Wielogosinski and her husband filed a joint chapter 7 petition on August 10, 2018, listing Szafron as a creditor. Szafron hired bankruptcy counsel, David Lloyd, and sought leave to conduct a Rule 2004 examination of Wielogosinski about the loan, proceeds, and repayment history. That motion was granted on September 14, 2018. (Tr. Ex. 9). Szafron issued interrogatories and document requests to Wielogosinski through her bankruptcy attorney, Rayed Yasin. (Tr. Exs. 10, 11). Although those responses were due October 20, 2018, nothing was tendered. Lloyd wrote to Yasin inquiring about the overdue discovery. (Tr. Exs. 12, 13). Lloyd eventually filed a motion to compel discovery that was granted on December 7, 2018, giving Wielogosinski two weeks to respond to the outstanding requests. (Tr. Exs. 14, 15).

The order was entered by Bankruptcy Judge Pamela S. Hollis, who has since retired from active service. All of her pending adversary proceedings were transferred to the current presiding judge in January 2020.

Yasin finally sent Lloyd a one-page document containing interrogatory responses signed by Wielogosinski, on January 11, 2019. (Tr.
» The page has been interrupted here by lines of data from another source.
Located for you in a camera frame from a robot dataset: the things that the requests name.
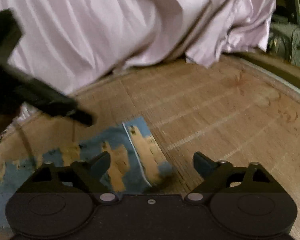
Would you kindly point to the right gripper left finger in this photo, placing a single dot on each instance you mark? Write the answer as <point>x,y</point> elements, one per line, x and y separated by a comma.
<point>83,176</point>

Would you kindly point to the blue car-print pants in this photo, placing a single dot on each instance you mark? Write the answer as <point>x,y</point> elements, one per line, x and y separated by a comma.
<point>137,162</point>

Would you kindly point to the dark clutter beside bed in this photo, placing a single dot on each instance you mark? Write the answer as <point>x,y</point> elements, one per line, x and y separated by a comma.
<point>284,37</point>

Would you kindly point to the pink satin curtain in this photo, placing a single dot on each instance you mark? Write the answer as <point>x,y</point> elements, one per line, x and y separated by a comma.
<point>71,43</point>

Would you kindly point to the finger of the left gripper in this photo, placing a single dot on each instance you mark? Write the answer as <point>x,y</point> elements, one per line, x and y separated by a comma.
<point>53,103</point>

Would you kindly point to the woven bamboo mat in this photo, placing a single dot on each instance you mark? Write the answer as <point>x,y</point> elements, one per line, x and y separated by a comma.
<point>233,111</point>

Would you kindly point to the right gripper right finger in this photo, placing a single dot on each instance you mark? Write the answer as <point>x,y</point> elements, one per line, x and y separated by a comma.
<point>223,176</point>

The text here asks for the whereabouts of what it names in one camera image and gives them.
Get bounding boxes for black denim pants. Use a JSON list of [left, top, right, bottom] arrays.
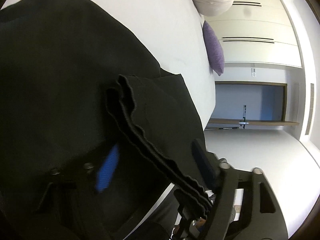
[[1, 0, 212, 239]]

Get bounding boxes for person's right hand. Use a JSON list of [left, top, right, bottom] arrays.
[[172, 218, 206, 235]]

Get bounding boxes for wood framed doorway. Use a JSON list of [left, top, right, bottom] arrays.
[[207, 81, 299, 128]]

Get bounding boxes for purple cushion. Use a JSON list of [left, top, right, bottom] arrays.
[[202, 21, 225, 76]]

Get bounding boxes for white bed mattress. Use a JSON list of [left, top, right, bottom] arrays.
[[4, 0, 215, 126]]

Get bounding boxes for white wardrobe with black handles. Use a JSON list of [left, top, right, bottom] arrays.
[[205, 0, 302, 68]]

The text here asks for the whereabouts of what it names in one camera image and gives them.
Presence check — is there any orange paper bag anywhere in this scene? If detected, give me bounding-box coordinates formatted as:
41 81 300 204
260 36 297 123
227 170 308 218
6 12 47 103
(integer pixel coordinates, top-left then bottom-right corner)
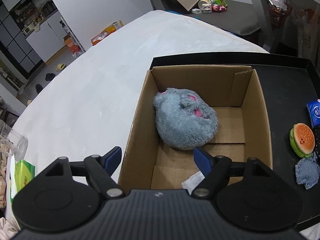
63 34 81 54

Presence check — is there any blue denim soft piece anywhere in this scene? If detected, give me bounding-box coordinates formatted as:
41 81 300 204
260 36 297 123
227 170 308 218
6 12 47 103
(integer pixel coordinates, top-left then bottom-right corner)
295 153 319 190

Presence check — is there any green tissue pack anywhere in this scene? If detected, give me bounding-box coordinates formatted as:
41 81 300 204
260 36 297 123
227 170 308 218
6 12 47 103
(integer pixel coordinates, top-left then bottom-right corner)
10 159 35 203

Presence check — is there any hamburger plush toy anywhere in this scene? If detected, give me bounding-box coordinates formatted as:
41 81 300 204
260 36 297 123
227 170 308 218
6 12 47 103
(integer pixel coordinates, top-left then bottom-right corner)
290 123 315 158

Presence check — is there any grey plush toy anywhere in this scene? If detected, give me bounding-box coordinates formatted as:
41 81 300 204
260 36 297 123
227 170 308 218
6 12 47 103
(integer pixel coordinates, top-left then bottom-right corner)
153 88 218 151

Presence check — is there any black plastic tray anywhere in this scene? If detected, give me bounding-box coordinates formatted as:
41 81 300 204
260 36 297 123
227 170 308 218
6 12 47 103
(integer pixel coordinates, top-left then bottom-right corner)
151 51 319 231

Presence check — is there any yellow slipper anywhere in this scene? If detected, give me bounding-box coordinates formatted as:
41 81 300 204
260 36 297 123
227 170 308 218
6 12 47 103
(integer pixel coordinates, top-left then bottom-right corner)
56 63 66 72

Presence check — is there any blue tissue pack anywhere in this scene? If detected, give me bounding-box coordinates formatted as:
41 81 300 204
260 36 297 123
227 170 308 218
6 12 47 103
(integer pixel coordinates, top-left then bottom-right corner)
306 99 320 127

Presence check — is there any orange cardboard box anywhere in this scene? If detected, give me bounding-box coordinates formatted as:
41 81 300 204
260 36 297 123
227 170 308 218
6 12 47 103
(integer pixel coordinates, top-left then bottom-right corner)
91 21 123 46

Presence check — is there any red doll toy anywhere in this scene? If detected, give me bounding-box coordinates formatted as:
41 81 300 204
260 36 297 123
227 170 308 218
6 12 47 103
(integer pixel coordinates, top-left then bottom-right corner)
212 4 227 12

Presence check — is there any brown cardboard box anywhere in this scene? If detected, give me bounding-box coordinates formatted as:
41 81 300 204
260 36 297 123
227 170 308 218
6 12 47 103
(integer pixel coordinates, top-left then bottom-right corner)
119 65 272 191

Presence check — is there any white soft ball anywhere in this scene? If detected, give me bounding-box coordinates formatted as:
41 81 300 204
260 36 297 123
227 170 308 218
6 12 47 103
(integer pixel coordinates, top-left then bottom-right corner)
181 171 204 193
Ex. 16). A few days later, Szafron timely initiated an adversary proceeding objecting to Wielogosinski's discharge and seeking a determination about the dischargeability of the judgment debt. The complaint raised three grounds for relief. Counts I and II sought to deny Wielogosinski a discharge based on her failure to fully respond to the Rule 2004 discovery requests. Count I alleged a violation of 11 U.S.C. § 727(a)(3) for concealing or destroying evidence or disregarding her duty to preserve information about her financial condition and business transactions. Count II alleged a violation of 11 U.S.C. § 727(a)(6) for refusing to obey a lawful court order. Count III challenged the dischargeability of the judgment debt under 11 U.S.C. § 523(a)(2), alleging Wielogosinski made false representations about how the proceeds would be used and her intent to repay the debt within two months in order to induce Szafron to agree to the loan.
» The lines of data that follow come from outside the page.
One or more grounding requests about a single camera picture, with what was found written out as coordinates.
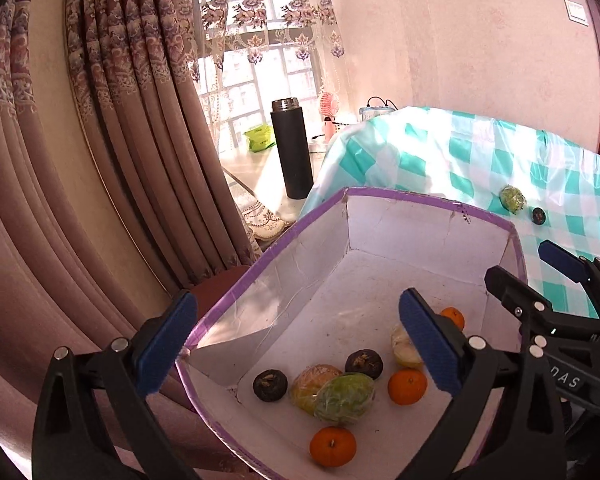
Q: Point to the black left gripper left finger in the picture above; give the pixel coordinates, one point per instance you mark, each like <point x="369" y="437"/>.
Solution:
<point x="70" y="439"/>

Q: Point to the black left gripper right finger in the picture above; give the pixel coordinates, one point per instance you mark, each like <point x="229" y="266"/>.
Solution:
<point x="504" y="419"/>

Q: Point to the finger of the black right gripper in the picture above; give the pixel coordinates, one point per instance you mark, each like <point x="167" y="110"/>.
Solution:
<point x="534" y="312"/>
<point x="578" y="269"/>

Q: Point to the green fruit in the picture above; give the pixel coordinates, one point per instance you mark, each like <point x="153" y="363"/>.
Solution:
<point x="512" y="199"/>
<point x="345" y="399"/>

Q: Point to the large orange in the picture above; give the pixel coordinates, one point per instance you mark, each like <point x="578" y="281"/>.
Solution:
<point x="407" y="387"/>

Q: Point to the half apple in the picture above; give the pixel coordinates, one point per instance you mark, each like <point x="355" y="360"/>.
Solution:
<point x="404" y="351"/>

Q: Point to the dark brown fruit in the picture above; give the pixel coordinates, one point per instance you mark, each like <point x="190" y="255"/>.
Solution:
<point x="365" y="361"/>
<point x="270" y="385"/>

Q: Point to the small mandarin orange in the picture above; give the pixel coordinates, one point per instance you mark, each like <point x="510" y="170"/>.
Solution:
<point x="333" y="447"/>

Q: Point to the teal checkered tablecloth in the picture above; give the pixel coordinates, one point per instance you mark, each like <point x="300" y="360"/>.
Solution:
<point x="470" y="158"/>

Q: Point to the white box purple trim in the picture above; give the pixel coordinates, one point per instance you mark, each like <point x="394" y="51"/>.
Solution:
<point x="330" y="286"/>

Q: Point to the wrapped yellow-green fruit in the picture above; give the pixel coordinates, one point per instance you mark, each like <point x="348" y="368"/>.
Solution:
<point x="304" y="389"/>

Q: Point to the brown drape curtain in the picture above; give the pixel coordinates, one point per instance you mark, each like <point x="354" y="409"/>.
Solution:
<point x="112" y="196"/>

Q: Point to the black thermos bottle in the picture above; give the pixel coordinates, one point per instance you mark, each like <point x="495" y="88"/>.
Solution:
<point x="292" y="146"/>

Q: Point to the white side table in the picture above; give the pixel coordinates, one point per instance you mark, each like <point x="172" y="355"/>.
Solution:
<point x="261" y="175"/>

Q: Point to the floral lace curtain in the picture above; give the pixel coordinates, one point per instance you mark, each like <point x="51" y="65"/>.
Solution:
<point x="253" y="52"/>

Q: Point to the white wall switch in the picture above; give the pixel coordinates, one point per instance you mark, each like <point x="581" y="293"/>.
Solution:
<point x="576" y="12"/>

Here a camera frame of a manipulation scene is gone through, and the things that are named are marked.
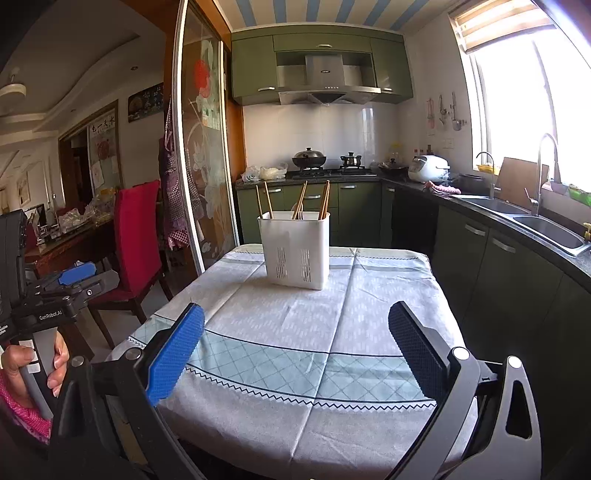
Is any light wooden chopstick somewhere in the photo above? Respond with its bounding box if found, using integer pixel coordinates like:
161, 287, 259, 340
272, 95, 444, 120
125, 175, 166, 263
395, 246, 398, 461
256, 185, 263, 218

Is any chrome faucet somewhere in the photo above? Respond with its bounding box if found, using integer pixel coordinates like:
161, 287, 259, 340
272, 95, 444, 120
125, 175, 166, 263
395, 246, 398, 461
524, 133, 560, 217

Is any small black pot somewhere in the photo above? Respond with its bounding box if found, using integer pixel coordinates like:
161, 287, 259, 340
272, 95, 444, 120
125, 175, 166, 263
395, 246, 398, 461
341, 151, 363, 169

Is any person's left hand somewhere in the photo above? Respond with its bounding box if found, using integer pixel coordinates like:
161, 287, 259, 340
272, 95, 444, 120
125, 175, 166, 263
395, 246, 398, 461
1, 332, 69, 408

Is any pink cloth on counter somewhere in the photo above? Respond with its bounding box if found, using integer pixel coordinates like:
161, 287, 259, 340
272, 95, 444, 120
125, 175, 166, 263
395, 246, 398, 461
423, 181, 462, 196

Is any white rice cooker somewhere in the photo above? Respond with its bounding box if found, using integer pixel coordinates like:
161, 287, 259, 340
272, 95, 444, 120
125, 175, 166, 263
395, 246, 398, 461
408, 154, 451, 184

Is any black wok on stove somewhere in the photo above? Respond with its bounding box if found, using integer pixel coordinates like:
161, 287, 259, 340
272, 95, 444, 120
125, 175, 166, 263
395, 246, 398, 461
291, 147, 327, 170

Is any steel kitchen sink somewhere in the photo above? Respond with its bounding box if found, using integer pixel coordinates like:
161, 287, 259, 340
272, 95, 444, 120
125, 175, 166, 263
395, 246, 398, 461
453, 195, 590, 257

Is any patterned grey tablecloth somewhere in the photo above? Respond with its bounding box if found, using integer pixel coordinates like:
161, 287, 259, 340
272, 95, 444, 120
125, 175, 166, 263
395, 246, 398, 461
113, 244, 464, 479

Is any white plastic utensil holder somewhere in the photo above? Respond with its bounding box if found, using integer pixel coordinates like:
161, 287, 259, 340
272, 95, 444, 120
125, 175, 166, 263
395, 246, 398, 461
257, 211, 331, 290

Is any red chair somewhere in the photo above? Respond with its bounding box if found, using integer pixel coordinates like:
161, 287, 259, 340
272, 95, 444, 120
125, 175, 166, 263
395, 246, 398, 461
88, 180, 173, 348

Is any wooden cutting board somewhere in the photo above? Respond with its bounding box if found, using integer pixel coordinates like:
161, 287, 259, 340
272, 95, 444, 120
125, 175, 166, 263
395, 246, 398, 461
496, 157, 539, 212

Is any glass sliding door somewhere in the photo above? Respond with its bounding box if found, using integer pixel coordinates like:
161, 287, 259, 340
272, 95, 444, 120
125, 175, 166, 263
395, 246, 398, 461
171, 0, 238, 275

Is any white plastic bag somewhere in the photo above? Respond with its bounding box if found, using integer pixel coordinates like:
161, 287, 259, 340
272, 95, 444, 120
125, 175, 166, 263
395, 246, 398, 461
242, 163, 287, 183

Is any steel range hood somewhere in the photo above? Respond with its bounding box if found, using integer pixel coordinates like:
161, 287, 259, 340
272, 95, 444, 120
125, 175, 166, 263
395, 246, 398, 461
276, 52, 382, 105
Szafron abandoned count I at trial. See n. 1 , supra. With respect to the remaining claims, Wielogosinski averred that she had to pay $37,000 directly to the builder for custom upgrades on her unit that were not included in the purchase price. She then used the remaining $43,000 towards the down payment. Furthermore, Wielogosinski pointed to the $40,000 lump-sum she gave Szafron from the Florida sale proceeds and her consistent monthly payments for ten years as evidence of her intent to repay. Finally, Wielogosinski asserted she kept all paperwork relating to the condo purchase, the "real" promissory note, and payments on the loan, in a book that was stolen from her house. She accused Szafron of taking the documents during a visit. That, Wielogosinski said, is the reason she could not produce any responsive documents.

Jurisdiction

The court has jurisdiction over this matter under 28 U.S.C. § 1334 and Internal Operating Procedure 15(a) of the United States District Court for the Northern District of Illinois. This is a core proceeding under 28 U.S.C. §§ 157(b)(2)(I) and (K).

Discussion

The goal of the bankruptcy process is to give the "honest but unfortunate debtor" a fresh start. Marrama v. Citizens Bank of Massachusetts , 549 U.S. 365, 127 S. Ct. 1105, 1107, 166 L.Ed.2d 956 (2007). As such, objections to discharge will be construed strictly against the opposing party and in favor of the debtor. See Grochocinski v. Eckert (In re Eckert) , 375 B.R. 474, 478 (Bankr. N.D. Ill. 2007). Debts are presumed dischargeable and objecting creditors bear the burden of demonstrating nondischargeability. Bank of Commerce & Trust Co. v. Strauss (In re Strauss) , 523 B.R. 614, 625 (Bankr. N.D. Ill. 2014). The proper burden of proof for establishing that the discharge should not be given or that a debt is excepted from discharge is preponderance of the evidence. Kontos v. Manevska (In re Manevska), 587 B.R. 517, 529 (Bankr. N.D. Ill. 2018) ; Strauss , 523 B.R. at 625. Szafron did not meet her burden here.

A. Denial of Discharge for Refusing to Obey a Court Order – Section 727(a)(6)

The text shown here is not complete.